/defi-features-data-pipeline

Primary LanguagePythonBSD 3-Clause "New" or "Revised" LicenseBSD-3-Clause

DeFi Features Data Pipeline - Spectral Labs

This project is part of the Spectral Data Lakehouse, this project is responsible for:

  1. ETL data from Subgraph API's for AAVE and Compound Protocol to the Data Lakehouse.
  2. ETL DeFi events data from Transpose API.

Features Data Dictionary

This table describes various features used to analyze a user's activity on DeFi protocols such as Compound and AAVE.

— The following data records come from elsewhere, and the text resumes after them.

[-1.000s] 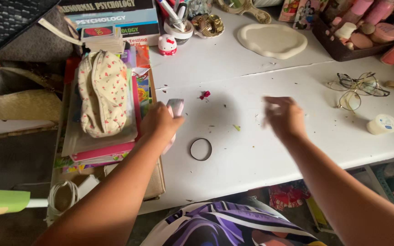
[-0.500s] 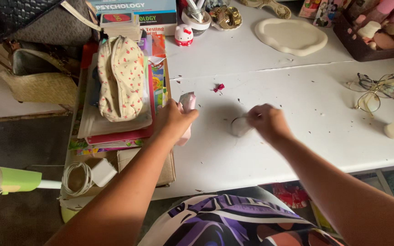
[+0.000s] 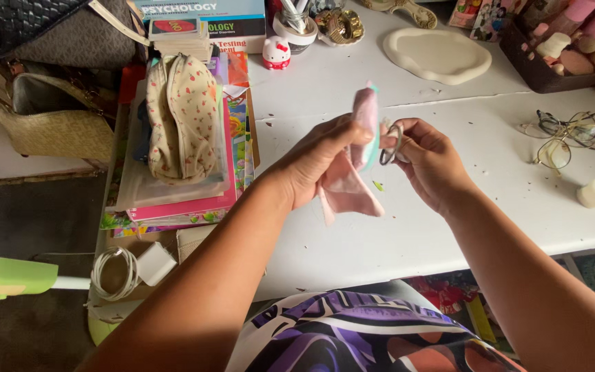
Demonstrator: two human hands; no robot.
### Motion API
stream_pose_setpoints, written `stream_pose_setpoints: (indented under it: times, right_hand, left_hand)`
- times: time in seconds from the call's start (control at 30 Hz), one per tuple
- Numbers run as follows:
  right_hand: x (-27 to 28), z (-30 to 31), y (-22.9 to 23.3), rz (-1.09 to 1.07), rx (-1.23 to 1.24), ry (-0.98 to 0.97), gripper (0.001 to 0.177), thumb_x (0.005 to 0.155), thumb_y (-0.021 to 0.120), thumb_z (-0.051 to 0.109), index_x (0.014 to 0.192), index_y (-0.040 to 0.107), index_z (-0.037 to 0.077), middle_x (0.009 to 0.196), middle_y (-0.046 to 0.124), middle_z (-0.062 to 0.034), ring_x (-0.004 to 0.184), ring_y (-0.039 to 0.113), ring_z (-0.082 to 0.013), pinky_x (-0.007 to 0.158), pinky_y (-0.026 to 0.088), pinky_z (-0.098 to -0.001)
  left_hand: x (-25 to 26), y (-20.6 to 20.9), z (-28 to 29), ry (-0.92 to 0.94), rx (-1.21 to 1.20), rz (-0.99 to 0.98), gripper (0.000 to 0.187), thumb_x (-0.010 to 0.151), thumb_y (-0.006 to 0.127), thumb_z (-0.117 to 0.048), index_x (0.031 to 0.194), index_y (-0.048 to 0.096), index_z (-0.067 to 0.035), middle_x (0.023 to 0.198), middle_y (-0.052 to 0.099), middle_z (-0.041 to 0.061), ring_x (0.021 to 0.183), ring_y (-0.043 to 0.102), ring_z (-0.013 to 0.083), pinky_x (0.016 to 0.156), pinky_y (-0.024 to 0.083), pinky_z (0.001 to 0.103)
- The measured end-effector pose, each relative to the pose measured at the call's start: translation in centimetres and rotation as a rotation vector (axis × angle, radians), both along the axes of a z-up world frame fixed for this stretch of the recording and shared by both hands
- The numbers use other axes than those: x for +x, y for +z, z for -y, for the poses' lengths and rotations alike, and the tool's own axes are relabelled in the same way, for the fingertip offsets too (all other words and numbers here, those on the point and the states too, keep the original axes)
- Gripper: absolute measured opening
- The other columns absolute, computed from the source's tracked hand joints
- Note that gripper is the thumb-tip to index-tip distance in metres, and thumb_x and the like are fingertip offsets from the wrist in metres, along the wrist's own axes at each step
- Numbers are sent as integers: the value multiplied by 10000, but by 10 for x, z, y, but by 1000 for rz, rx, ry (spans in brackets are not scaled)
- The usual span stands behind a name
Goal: The person wipes a white ceramic dish and then cleans several gold watches and a small mirror using a pink cloth. The person also wipes the white desk surface to remove debris.
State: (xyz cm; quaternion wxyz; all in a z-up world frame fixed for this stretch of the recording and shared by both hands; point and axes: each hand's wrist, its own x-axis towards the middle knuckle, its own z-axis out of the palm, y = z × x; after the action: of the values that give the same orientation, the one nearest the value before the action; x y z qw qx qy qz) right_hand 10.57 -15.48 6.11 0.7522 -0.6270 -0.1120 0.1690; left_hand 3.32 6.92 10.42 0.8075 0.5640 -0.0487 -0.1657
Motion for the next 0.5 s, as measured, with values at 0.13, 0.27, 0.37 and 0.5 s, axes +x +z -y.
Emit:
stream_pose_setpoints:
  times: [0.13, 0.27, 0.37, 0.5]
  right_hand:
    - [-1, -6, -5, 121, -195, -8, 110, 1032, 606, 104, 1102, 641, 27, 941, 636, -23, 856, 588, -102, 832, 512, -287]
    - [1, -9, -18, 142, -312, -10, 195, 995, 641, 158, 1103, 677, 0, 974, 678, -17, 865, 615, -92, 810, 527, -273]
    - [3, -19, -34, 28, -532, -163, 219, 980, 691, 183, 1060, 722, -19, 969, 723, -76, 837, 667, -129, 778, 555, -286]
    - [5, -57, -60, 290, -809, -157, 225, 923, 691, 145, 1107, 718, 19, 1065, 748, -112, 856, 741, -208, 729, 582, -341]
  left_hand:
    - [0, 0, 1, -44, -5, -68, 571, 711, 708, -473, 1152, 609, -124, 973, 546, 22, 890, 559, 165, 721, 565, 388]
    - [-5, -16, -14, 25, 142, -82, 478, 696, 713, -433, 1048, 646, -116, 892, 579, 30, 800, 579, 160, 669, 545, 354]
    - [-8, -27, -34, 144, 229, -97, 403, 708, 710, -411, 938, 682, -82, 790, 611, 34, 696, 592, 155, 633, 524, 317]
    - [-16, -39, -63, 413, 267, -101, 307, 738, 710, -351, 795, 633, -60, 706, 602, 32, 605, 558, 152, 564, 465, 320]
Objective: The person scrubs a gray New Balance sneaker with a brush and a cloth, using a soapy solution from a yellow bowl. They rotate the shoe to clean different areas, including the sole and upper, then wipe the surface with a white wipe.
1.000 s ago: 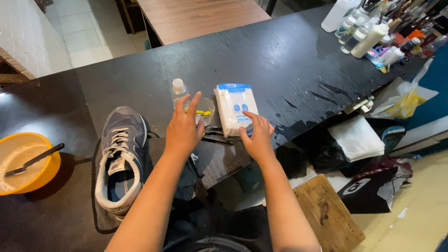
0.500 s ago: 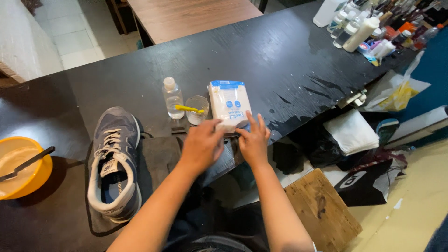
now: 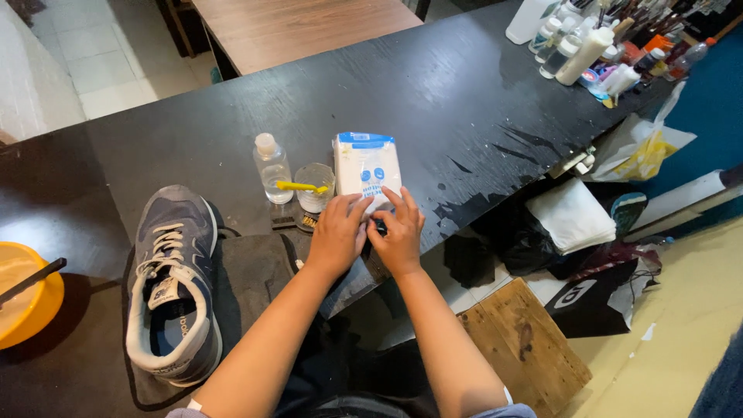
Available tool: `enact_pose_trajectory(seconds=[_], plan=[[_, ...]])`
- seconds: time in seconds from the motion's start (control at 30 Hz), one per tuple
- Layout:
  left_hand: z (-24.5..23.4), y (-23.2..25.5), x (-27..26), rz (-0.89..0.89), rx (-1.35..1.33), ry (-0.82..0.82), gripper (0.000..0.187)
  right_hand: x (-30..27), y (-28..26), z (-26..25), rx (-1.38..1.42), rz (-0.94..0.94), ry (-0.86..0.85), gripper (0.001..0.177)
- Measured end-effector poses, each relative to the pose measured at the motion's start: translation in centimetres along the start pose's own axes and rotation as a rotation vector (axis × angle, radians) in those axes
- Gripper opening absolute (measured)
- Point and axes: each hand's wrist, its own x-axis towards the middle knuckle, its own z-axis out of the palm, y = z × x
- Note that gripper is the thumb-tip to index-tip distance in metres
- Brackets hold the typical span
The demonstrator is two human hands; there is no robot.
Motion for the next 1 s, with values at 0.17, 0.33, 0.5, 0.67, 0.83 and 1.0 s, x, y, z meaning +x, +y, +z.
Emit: enact_pose_trajectory(seconds=[0.17,0.33,0.5,0.67,0.83,1.0], plan=[[-0.4,0.0,-0.2,0.004,0.08,0.016,0.056,-0.6,-0.9,-1.9,0.118,0.121,0.03,0.014],[-1.0,-0.1,-0.2,-0.017,0.126,0.012,0.047,-1.9,-1.4,-3.6,0.399,0.241,0.068,0.018],[-4.8,2.1,0.0,-0.071,-0.01,0.02,0.042,-3.9,-2.3,-3.5,0.903,0.523,0.193,0.016],[-4.2,3.1,-2.6,-0.632,-0.911,-0.125,0.03,-4.4,-2.8,-1.6,1.252,0.81,0.295,0.015],[-1.2,0.0,-4.8,-0.718,-1.321,-0.084,0.018,-4.8,-3.2,0.0,1.183,0.786,0.153,0.016],[1.1,-1.1,-5.8,-0.718,-1.29,0.014,0.017,-4.0,-4.2,-1.0,1.05,0.76,0.124,0.025]])
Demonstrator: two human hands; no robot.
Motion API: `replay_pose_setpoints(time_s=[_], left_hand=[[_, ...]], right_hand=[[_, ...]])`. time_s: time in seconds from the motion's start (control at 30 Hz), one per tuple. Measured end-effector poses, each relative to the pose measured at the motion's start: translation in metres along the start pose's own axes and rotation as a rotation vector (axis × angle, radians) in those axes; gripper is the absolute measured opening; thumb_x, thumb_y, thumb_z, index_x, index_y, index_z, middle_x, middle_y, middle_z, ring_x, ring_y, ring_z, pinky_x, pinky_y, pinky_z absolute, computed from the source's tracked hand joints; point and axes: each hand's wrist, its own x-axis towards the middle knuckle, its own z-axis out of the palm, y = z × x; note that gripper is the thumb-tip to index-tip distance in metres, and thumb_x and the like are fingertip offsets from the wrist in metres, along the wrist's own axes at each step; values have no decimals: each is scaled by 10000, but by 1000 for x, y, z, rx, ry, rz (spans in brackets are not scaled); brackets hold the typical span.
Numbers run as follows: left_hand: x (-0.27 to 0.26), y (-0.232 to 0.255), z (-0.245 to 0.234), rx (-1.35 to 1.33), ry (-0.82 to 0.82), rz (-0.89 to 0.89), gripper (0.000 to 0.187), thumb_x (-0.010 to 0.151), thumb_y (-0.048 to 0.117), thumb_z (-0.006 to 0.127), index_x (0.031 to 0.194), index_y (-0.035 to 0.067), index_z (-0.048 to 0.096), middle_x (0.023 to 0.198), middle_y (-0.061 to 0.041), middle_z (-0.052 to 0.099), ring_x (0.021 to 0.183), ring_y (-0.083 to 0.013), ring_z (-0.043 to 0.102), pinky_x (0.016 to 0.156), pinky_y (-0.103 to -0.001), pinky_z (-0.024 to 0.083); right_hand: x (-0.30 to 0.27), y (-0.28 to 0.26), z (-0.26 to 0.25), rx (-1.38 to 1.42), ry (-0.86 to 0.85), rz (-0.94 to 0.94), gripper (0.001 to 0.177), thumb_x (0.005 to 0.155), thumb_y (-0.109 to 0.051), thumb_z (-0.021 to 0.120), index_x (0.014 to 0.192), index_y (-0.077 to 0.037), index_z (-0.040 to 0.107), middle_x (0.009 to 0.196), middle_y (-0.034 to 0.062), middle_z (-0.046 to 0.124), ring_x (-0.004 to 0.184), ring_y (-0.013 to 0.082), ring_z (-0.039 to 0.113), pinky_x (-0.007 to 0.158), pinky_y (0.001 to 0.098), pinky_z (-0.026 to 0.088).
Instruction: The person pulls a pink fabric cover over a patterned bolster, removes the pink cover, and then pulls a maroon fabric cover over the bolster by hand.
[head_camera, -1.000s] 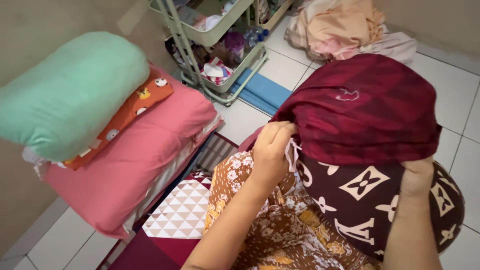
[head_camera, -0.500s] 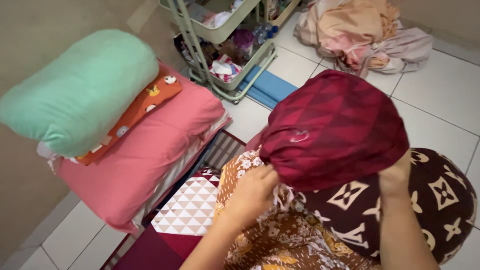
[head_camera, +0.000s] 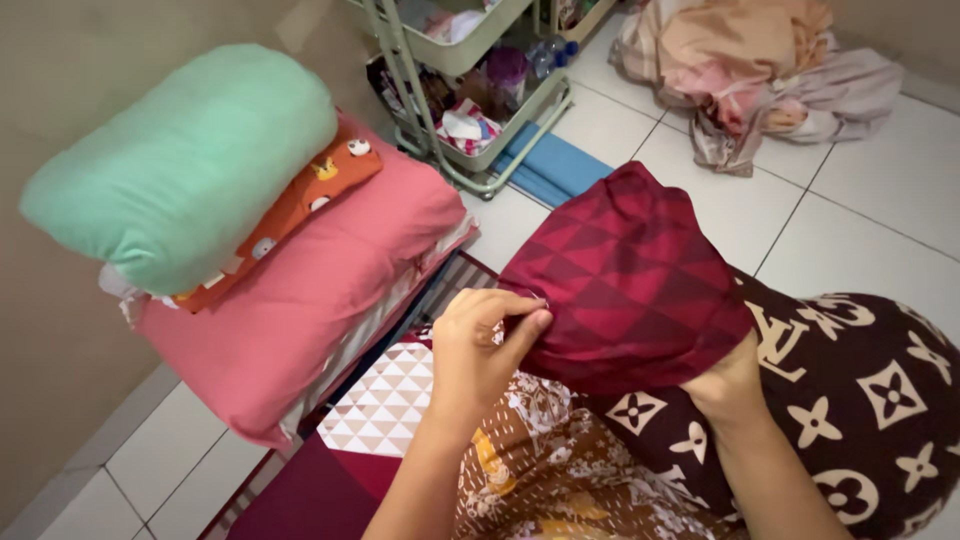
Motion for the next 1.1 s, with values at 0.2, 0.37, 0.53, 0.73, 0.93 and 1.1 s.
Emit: replay_pose_setpoints(time_s=[0.2,0.37,0.53,0.73,0.93,1.1], left_hand=[[8,-28,-8,-109,42,-231,72,939,74,676,893,29,643,830,-84,656,739,-193,634,685,-317,516],[72,-62,-17,219,239,39,154,977,60,708,946,-3,570,919,-138,597,824,-307,609,754,-387,493],[122,-38,-15,402,517,439,410,764,130,735,1113,-55,625,1137,-267,600,995,-434,602,840,-453,507],[95,-12,35,-27,-172,315,130,982,233,709,951,108,693,1134,-104,731,1081,-319,697,950,-395,552],[63,-1,81,338,-362,365,351,872,288,707,1112,39,648,1039,-122,693,973,-322,651,836,-448,495],[41,19,72,447,-332,249,475,760,345,776,1056,7,622,948,-136,664,917,-319,622,790,-441,476]], right_hand=[[-4,11,-1,-62,-30,26,550,770,80,763,1302,23,631,1255,72,716,1114,168,686,1002,327,551],[-10,24,-4,-105,-71,19,482,776,51,794,1236,21,653,1199,67,734,1076,163,705,974,326,566],[-10,31,8,-173,-98,74,539,718,29,802,1222,-2,614,1171,55,729,1038,196,708,949,343,576],[-4,-2,62,-933,-409,188,673,663,-235,853,1272,-80,612,1199,153,661,1028,343,659,911,476,537],[2,-56,35,-814,-851,-143,661,933,-324,765,1411,57,513,1288,290,567,1112,401,595,946,502,499],[75,-38,-81,-762,-501,479,530,898,-397,714,1351,-126,666,1225,111,715,1078,249,685,927,392,591]])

Feature Name Data Type Description
risk_factor float Reciprocal of the minimum health factor across protocols.
total_collateral_eth float Total collateral in ETH across protocols.
total_collateral_avg_eth float Average collateral in ETH across protocols, measured on the first block of each day.
total_available_borrows_eth float Total amount available to borrow in ETH across protocols.
total_available_borrows_avg_eth float Average amount available to borrow in ETH across protocols, measured on the first block of each day.
avg_weighted_risk_factor float Weighted average risk_factor (weighted by borrow balance) measured on the first block of each day.
risk_factor_above_threshold_daily_count int The number of times a wallet's risk_factor exceeded a threshold of (1 / 1.2) on the first block of each day.
avg_risk_factor float Average of a wallet's risk_factor as measured on the first block of each day.
max_risk_factor float A wallet's maximum risk_factor as measured on the first block of each day.
borrow_amount_sum_eth float Sum in ETH of all individual borrow amounts.
borrow_amount_avg_eth float Average in ETH of all individual borrow amounts.
borrow_count int Number of borrow events initiated by the wallet.
repay_amount_sum_eth float Sum in ETH of all individual repayment amounts.
repay_amount_avg_eth float Average in ETH of all individual repayment amounts.
repay_count int Number of repayment events initiated by the wallet.
borrow_repay_diff_eth float borrow_amount_sum_eth - repay_amount_sum_eth
deposit_count int Number of deposit events on DeFi protocols initiated by the wallet.
deposit_amount_sum_eth float Sum in ETH of all individual deposit amounts to DeFi protocols.
time_since_first_deposit int Time in seconds since a wallet's first deposit event to a DeFi protocol.
withdraw_amount_sum_eth float Sum in ETH of all individual withdraw amounts from DeFi protocols.
withdraw_deposit_diff_eth float If_positive_eth: maximum(0, withdraw_amount_sum_eth - deposit_amount_sum_eth)
liquidation_count int Number of liquidation events on a wallet's borrow positions.
time_since_last_liquidated int Time in seconds since a wallet's last liquidation event.
liquidation_amount_sum_eth float Sum in ETH of all individual liquidated collateral amounts.
unique_borrow_protocol_count int Count of unique protocols the wallet has borrowed on
unique_lending_protocol_count int Count of unique protocols the wallet has deposited assets on

Data Pipeline on Airflow

Airflow DAG - Data Pipeline

Requirements to run this project

How to run each pipeline locally?

To run the project locally you have two options, you can run using a virtual env or using Docker.

Using Virtual Env

Create the virtual env:

poetry install && poetry shell

Run the pipeline:

APP_ENV=dev python <script_name> <parameters>

Using Docker

To run the pipeline using docker, the first you need to do is build the docker image, to do that you can execute the follow command:

make build_image

After build the docker image, now you can execute the pipeline:

docker run \
  --network=host \
  -e APP_ENV=dev \
  -e SSH_TUNNEL=true \
  -e AWS_ACCESS_KEY_ID="$(aws --profile default configure get aws_access_key_id)" \
  -e AWS_SECRET_ACCESS_KEY="$(aws --profile default configure get aws_secret_access_key)" \
  <image_name>:latest \
  python <script_name> <parameters>

How to deploy this project in development environment?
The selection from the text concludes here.